### What the task requires
Nothing is needed except the lines below that run from the one with "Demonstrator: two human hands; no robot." through the one with "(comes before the", repeated exactly.

==*==

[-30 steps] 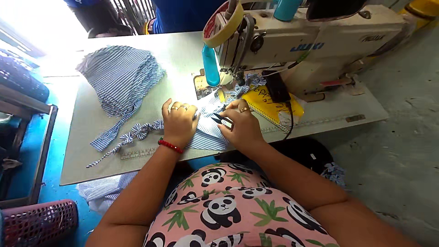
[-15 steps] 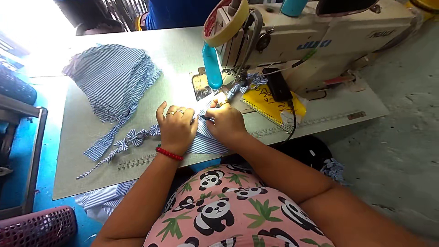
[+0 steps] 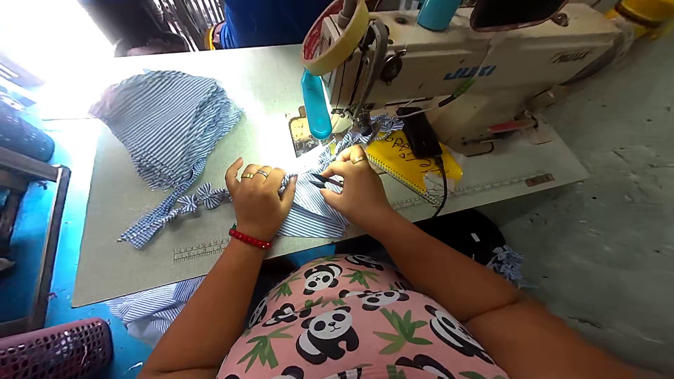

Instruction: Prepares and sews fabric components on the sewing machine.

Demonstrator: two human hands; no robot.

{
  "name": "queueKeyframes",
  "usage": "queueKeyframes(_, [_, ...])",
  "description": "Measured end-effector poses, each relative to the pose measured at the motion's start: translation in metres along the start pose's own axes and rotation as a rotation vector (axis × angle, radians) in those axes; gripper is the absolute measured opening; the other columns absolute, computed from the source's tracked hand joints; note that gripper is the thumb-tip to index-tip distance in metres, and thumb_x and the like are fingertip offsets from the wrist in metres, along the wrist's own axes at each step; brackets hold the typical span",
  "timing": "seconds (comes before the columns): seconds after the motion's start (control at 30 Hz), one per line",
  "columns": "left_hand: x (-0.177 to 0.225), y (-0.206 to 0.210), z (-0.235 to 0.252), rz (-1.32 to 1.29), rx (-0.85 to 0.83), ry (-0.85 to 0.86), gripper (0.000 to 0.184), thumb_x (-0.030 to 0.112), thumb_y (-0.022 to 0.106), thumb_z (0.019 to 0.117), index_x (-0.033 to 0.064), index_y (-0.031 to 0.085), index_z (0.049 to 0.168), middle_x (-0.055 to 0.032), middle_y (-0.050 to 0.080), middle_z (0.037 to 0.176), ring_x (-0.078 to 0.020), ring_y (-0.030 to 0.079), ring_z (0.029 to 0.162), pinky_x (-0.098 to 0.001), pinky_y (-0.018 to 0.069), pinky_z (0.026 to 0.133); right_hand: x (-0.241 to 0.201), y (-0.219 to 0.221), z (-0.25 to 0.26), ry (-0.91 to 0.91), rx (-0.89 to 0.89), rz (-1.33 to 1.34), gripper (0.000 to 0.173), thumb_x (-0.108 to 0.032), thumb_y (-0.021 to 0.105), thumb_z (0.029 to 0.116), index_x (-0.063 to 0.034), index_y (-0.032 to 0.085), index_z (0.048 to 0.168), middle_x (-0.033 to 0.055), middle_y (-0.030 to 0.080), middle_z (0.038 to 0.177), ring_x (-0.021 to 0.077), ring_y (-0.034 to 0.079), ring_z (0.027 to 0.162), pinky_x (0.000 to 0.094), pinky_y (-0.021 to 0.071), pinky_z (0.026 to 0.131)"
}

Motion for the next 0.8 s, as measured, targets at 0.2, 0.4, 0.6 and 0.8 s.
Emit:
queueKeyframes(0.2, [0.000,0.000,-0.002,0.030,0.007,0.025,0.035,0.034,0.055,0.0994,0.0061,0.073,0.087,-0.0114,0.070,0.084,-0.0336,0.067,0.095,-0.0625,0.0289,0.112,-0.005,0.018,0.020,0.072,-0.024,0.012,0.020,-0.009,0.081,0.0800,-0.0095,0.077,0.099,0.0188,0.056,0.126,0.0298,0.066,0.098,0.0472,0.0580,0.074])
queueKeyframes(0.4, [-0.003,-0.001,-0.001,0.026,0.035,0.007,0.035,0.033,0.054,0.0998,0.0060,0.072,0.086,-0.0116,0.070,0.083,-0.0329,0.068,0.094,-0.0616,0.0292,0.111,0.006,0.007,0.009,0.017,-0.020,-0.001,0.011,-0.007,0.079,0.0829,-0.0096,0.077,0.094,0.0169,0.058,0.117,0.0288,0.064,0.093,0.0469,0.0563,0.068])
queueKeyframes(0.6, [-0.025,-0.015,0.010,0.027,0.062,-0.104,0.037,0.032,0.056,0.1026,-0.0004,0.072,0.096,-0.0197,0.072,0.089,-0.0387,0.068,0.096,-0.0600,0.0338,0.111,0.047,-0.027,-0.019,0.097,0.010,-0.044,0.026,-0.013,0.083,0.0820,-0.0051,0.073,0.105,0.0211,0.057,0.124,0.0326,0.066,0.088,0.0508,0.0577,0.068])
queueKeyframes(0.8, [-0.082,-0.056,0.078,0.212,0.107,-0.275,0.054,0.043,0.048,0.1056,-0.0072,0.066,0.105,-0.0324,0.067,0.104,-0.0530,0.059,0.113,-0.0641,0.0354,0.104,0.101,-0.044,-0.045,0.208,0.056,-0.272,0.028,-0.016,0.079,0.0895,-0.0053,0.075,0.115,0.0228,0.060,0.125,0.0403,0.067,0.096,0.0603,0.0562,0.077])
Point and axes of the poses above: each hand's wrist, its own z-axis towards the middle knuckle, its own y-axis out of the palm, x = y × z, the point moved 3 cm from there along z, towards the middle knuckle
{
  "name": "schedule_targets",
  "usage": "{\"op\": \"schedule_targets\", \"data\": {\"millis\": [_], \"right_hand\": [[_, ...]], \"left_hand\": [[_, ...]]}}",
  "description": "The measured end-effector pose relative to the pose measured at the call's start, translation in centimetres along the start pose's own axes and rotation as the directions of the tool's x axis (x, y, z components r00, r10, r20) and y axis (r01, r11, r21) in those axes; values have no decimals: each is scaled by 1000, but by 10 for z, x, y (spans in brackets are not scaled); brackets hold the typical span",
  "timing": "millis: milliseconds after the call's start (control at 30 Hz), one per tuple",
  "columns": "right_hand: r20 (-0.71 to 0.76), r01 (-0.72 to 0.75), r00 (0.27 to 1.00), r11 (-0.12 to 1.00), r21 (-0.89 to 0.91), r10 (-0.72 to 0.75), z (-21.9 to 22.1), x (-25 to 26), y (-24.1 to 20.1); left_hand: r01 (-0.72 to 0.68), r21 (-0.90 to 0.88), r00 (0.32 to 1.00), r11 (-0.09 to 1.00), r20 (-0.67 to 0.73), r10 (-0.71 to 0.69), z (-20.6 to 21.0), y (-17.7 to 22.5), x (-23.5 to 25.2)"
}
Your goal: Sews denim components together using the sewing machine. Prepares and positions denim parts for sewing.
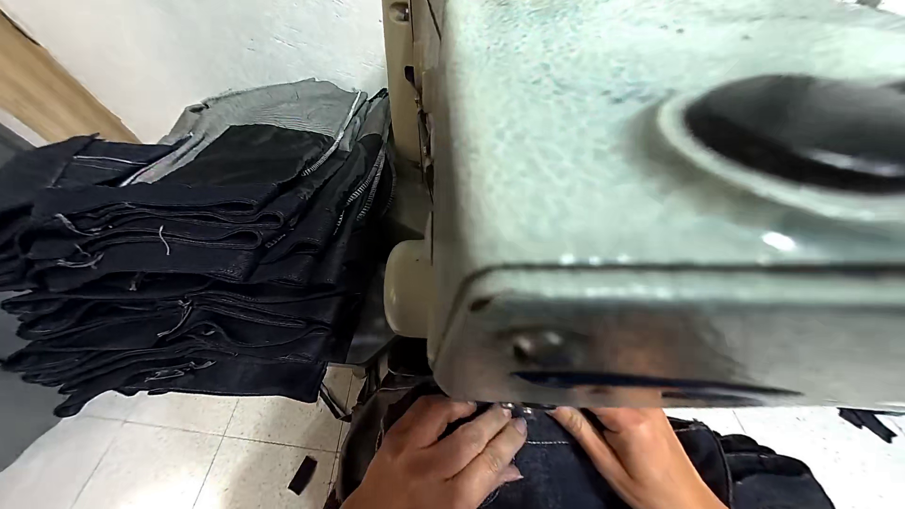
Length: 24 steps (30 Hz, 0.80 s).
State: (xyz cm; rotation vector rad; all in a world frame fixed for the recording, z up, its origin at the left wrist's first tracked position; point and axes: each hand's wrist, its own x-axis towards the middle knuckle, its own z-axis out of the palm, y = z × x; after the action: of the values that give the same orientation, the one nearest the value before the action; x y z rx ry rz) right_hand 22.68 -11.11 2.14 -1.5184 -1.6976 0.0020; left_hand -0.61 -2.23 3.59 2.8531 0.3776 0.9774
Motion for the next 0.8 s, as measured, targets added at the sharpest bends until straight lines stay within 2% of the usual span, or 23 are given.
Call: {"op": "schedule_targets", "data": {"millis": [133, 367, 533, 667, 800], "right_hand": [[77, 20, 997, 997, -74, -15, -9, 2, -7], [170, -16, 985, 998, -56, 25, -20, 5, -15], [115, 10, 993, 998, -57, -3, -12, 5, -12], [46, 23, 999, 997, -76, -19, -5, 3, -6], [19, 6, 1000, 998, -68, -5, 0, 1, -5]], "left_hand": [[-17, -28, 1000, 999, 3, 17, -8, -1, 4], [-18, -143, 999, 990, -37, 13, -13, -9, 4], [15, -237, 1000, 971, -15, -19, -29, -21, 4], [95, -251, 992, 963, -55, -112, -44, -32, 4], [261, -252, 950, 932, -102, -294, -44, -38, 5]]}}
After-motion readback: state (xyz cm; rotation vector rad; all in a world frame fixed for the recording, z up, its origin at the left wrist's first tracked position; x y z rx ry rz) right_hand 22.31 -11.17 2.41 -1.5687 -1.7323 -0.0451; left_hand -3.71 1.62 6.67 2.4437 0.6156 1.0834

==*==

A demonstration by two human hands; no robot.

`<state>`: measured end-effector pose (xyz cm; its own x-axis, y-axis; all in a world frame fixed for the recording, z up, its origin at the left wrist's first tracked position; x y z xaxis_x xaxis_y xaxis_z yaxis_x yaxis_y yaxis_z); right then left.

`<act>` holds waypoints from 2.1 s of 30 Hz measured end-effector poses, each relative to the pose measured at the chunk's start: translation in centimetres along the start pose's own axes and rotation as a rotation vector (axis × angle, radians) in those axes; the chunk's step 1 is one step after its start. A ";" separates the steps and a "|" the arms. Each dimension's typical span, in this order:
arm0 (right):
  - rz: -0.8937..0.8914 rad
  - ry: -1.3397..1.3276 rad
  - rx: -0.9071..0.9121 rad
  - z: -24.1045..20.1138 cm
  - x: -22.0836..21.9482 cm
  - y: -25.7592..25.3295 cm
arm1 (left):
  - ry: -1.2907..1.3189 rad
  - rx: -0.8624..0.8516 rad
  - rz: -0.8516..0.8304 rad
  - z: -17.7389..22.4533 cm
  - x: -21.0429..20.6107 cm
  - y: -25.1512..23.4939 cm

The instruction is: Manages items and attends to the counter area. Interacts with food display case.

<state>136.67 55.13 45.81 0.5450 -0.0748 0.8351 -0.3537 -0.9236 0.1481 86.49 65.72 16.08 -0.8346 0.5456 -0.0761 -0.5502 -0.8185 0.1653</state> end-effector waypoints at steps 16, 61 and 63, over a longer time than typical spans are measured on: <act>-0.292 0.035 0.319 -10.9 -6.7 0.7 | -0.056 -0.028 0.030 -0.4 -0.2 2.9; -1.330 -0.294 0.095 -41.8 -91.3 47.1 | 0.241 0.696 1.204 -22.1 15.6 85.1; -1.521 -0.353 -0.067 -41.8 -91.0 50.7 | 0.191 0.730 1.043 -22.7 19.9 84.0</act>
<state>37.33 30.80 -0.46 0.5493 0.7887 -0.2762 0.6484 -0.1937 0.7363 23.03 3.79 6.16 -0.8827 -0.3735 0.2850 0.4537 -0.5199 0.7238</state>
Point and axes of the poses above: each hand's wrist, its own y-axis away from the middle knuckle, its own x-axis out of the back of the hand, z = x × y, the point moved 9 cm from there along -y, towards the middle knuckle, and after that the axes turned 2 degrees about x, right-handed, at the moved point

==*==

### Response
Demonstrator: two human hands; no robot.

{
  "name": "queueKeyframes",
  "usage": "queueKeyframes(_, [_, ...])",
  "description": "Measured end-effector poses, each relative to the pose measured at the motion's start: translation in metres along the start pose's own axes and rotation as a rotation vector (axis × angle, radians) in those axes; gripper is the absolute measured opening; the other columns absolute, computed from the source's tracked hand joints; note that gripper is the thumb-tip to index-tip distance in metres, and thumb_x and the like are fingertip offsets from the wrist in metres, along the wrist's own axes at each step; brackets hold the typical span",
  "timing": "seconds (comes before the columns): seconds after the motion's start (control at 30 Hz), one per line",

With this, the exercise is done.